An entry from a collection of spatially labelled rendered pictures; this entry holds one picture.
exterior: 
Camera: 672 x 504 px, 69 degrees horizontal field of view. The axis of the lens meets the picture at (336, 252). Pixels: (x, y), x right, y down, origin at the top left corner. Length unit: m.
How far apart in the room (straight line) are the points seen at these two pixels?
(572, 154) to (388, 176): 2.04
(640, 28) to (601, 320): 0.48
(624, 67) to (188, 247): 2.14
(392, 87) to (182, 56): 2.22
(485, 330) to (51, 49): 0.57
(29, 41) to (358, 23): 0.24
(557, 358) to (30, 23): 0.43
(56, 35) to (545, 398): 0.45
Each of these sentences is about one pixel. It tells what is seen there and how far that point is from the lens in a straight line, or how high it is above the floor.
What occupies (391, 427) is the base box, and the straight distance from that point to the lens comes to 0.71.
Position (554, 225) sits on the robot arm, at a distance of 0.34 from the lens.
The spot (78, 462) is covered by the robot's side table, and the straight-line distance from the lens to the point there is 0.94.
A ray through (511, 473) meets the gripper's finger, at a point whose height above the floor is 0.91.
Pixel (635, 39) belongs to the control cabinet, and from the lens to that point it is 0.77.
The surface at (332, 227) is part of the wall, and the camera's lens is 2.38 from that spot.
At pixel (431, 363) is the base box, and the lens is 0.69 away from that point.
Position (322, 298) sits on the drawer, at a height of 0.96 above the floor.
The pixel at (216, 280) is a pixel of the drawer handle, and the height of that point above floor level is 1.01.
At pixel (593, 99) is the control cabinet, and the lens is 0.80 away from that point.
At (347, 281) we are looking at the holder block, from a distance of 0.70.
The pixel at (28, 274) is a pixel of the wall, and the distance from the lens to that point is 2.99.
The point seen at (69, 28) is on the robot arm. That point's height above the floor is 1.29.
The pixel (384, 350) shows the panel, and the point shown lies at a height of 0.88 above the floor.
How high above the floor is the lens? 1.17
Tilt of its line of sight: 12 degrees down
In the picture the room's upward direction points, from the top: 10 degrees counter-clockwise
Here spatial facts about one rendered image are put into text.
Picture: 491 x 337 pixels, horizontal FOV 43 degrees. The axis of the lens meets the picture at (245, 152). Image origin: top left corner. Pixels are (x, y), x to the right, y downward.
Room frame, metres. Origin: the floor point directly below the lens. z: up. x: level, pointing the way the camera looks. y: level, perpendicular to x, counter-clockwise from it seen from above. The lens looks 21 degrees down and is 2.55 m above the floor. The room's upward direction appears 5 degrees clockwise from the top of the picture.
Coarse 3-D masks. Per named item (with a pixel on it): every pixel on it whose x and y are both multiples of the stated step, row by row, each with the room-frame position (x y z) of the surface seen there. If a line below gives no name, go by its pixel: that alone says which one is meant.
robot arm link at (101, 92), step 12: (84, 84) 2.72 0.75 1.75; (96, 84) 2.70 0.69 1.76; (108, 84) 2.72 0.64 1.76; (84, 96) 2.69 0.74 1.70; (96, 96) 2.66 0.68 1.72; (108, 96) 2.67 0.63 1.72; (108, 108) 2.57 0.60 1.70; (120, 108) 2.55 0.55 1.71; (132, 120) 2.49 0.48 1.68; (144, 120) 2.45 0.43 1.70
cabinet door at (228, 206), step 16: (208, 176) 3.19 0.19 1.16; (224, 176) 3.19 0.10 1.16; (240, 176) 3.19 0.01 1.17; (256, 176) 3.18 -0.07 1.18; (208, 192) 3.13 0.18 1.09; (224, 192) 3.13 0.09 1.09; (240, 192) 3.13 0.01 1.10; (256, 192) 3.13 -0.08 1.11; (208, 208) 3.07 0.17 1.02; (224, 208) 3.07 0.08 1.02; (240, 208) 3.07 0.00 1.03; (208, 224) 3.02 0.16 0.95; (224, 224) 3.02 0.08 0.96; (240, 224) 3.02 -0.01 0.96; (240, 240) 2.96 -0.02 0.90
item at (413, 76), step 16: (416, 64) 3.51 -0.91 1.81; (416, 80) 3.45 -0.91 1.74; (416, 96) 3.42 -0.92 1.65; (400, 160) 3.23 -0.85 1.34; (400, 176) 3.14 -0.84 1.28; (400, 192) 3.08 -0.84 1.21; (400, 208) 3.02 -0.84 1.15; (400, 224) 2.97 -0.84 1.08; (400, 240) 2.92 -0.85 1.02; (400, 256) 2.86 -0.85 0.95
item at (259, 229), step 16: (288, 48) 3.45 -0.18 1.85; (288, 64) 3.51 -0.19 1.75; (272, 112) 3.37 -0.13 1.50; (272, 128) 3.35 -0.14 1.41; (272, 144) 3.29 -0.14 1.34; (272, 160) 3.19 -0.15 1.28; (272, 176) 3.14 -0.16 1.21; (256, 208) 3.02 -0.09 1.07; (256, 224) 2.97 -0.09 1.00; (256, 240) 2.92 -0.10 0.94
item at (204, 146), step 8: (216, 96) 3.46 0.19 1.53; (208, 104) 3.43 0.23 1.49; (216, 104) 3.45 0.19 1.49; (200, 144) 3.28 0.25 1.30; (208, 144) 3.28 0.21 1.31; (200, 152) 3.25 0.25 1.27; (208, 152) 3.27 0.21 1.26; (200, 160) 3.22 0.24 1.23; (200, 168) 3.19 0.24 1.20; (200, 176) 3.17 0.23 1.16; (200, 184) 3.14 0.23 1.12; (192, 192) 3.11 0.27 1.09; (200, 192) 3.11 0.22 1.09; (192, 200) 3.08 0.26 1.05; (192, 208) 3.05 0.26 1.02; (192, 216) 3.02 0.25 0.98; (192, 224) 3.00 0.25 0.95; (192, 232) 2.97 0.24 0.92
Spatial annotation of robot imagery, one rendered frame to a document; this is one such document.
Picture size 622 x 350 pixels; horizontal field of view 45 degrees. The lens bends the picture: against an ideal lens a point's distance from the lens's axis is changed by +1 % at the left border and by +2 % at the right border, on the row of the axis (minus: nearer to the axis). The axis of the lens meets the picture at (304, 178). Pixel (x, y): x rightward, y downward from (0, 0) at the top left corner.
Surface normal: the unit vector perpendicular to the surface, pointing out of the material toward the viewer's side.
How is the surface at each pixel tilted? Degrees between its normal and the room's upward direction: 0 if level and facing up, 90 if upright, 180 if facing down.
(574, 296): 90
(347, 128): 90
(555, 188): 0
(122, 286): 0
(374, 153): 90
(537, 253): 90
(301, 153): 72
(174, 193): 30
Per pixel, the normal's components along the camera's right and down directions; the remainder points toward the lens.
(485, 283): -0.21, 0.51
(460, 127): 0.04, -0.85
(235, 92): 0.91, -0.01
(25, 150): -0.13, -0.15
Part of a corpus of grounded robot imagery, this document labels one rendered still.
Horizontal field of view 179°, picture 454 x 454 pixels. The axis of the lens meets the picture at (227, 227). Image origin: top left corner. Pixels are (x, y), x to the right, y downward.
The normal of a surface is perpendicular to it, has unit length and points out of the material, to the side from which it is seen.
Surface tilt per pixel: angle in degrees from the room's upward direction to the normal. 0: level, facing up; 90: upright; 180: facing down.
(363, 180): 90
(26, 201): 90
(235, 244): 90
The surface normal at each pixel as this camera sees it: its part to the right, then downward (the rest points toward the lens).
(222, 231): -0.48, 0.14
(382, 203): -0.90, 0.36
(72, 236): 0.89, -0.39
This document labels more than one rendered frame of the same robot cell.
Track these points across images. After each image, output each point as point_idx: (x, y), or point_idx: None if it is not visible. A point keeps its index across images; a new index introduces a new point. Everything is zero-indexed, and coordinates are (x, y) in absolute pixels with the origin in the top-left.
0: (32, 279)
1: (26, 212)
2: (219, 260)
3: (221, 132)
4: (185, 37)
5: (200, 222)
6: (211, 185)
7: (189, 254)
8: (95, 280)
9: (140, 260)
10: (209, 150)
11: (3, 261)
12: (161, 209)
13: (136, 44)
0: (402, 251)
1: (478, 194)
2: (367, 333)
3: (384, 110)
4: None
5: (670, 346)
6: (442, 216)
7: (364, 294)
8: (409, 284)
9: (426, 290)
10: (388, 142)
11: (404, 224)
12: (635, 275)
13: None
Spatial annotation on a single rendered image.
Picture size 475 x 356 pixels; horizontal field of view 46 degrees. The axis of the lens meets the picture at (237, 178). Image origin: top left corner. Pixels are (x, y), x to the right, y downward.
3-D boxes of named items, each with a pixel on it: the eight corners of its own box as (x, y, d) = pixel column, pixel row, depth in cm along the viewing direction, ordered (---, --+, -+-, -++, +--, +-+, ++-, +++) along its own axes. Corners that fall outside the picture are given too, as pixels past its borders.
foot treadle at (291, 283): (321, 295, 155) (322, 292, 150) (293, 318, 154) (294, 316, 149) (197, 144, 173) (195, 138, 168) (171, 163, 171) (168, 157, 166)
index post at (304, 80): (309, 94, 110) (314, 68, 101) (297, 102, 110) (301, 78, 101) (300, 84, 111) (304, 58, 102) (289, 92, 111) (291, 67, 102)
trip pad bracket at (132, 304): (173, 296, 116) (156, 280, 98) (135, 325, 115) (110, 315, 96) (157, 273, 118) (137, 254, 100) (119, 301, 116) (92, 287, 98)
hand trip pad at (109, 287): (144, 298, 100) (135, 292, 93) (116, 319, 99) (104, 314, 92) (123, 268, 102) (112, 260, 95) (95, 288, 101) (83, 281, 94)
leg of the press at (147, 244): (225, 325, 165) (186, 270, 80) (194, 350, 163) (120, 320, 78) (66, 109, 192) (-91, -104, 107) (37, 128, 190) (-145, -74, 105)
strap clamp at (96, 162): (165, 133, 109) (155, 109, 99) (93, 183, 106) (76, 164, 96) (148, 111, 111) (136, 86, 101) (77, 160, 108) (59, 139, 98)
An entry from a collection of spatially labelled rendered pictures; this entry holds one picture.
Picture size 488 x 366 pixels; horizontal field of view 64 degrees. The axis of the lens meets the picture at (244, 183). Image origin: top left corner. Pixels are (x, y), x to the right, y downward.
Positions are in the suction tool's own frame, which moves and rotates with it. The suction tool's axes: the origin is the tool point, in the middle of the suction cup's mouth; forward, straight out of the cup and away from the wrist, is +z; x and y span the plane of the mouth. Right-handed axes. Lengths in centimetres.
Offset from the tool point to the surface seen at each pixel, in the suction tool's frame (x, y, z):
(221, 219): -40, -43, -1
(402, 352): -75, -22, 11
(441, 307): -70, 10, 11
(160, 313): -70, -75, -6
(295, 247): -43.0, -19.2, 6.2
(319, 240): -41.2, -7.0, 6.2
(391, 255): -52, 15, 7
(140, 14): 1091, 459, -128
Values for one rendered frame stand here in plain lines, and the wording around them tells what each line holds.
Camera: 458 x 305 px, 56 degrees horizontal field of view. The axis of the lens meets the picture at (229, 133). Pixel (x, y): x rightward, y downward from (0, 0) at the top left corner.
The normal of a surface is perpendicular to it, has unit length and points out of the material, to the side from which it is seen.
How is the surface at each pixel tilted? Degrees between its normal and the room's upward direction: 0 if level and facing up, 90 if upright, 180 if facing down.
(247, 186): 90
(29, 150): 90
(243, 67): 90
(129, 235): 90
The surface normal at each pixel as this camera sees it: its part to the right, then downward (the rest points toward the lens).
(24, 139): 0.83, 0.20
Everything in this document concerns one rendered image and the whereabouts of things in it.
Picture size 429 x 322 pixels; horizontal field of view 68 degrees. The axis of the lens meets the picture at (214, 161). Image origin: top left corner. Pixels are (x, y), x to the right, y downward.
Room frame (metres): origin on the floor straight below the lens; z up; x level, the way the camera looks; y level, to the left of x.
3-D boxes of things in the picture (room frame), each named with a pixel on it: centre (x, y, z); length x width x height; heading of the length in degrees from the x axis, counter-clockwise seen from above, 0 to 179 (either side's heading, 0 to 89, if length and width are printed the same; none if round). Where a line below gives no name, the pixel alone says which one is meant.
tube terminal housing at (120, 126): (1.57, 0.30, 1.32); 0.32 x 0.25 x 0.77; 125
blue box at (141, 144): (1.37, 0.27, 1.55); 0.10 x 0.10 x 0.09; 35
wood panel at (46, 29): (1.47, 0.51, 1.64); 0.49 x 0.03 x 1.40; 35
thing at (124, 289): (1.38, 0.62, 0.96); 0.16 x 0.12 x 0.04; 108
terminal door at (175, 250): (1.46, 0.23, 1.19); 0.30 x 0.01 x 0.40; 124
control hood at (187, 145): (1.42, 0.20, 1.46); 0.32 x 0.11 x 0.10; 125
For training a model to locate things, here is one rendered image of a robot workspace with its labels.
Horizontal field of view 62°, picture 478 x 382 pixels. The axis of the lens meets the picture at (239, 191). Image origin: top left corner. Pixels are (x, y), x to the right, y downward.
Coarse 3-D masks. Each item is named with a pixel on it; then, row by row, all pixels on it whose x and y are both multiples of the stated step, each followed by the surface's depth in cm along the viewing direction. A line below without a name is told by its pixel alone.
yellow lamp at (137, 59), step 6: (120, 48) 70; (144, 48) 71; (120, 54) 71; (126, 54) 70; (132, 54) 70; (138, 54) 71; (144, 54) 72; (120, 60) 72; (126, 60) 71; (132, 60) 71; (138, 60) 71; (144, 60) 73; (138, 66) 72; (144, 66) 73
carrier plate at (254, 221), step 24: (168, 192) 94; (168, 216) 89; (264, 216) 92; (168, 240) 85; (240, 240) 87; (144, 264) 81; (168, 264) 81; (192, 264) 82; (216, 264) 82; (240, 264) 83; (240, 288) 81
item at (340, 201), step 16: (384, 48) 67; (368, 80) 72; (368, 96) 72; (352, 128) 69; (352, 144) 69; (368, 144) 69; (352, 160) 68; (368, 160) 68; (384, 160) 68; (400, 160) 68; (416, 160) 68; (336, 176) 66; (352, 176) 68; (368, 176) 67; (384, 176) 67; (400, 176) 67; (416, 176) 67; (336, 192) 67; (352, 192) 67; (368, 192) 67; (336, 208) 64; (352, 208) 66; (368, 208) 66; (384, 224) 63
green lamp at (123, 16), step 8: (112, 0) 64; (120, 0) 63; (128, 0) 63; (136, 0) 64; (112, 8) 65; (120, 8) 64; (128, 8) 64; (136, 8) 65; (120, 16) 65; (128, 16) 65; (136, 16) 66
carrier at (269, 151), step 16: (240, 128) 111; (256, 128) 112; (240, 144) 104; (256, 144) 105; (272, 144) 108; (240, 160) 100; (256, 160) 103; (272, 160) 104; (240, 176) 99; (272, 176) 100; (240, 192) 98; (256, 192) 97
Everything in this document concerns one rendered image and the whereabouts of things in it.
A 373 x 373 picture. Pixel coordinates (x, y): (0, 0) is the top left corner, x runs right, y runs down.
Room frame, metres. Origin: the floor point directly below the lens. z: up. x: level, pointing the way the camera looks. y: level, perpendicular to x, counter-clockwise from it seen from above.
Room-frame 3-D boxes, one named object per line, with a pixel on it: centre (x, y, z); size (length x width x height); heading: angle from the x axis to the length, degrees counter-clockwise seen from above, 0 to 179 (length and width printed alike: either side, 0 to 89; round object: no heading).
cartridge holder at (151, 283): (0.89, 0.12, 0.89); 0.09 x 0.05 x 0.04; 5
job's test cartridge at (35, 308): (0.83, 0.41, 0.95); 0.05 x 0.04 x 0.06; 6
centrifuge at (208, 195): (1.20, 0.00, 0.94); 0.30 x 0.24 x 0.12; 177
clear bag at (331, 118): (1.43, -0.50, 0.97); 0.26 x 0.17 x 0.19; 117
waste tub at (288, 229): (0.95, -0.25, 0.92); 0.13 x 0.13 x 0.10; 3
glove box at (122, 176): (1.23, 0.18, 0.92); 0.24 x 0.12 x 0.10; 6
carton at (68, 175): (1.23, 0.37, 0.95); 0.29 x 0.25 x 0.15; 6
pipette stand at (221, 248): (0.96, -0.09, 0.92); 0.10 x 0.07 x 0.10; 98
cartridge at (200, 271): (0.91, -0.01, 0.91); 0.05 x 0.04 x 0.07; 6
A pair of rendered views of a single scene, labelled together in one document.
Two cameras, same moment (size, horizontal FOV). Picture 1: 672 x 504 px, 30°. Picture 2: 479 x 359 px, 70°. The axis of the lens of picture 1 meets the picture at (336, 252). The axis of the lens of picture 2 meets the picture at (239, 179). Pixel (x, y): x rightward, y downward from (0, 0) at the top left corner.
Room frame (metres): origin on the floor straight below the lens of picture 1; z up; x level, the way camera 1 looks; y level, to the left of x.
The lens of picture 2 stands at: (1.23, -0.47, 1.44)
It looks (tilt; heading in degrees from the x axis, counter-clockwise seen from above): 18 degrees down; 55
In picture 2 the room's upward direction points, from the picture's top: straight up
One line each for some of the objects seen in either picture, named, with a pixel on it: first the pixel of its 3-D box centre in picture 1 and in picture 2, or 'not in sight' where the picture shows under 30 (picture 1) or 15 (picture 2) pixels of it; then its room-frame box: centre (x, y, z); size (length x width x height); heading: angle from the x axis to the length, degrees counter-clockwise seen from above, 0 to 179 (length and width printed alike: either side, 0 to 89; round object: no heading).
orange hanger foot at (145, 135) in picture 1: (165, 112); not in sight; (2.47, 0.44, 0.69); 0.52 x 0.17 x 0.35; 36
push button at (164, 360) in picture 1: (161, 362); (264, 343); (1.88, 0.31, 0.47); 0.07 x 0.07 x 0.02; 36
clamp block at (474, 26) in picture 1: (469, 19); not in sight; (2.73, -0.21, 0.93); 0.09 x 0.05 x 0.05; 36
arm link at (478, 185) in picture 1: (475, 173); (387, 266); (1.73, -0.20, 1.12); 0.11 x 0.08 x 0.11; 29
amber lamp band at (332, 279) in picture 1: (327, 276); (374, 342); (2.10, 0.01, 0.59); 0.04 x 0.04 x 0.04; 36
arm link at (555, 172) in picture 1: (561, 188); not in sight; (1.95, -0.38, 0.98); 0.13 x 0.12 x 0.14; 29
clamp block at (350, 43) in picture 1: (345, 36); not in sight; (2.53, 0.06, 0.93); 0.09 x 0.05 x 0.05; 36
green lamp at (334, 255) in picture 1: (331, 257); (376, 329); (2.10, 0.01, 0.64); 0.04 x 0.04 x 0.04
────────────────────────────────────────
_Problem description_. Copy the lines above exactly. Start with the line containing "below the lens;", end with the line containing "wood panel at", and include both.

_Answer for this exercise_.
Room frame (metres): origin on the floor straight below the lens; z up; x level, the way the camera looks; y level, to the left of x.
3-D boxes of things in the picture (room frame), each named with a pixel on it: centre (x, y, z); length x width x height; heading of the length in degrees from the x axis, counter-clockwise seen from above, 0 to 179 (either side's heading, 0 to 89, if length and width are printed the same; none if round). Where a line below gives no name, the pixel alone says which one is meant.
tube terminal housing at (120, 126): (1.57, 0.30, 1.32); 0.32 x 0.25 x 0.77; 125
blue box at (141, 144): (1.37, 0.27, 1.55); 0.10 x 0.10 x 0.09; 35
wood panel at (46, 29): (1.47, 0.51, 1.64); 0.49 x 0.03 x 1.40; 35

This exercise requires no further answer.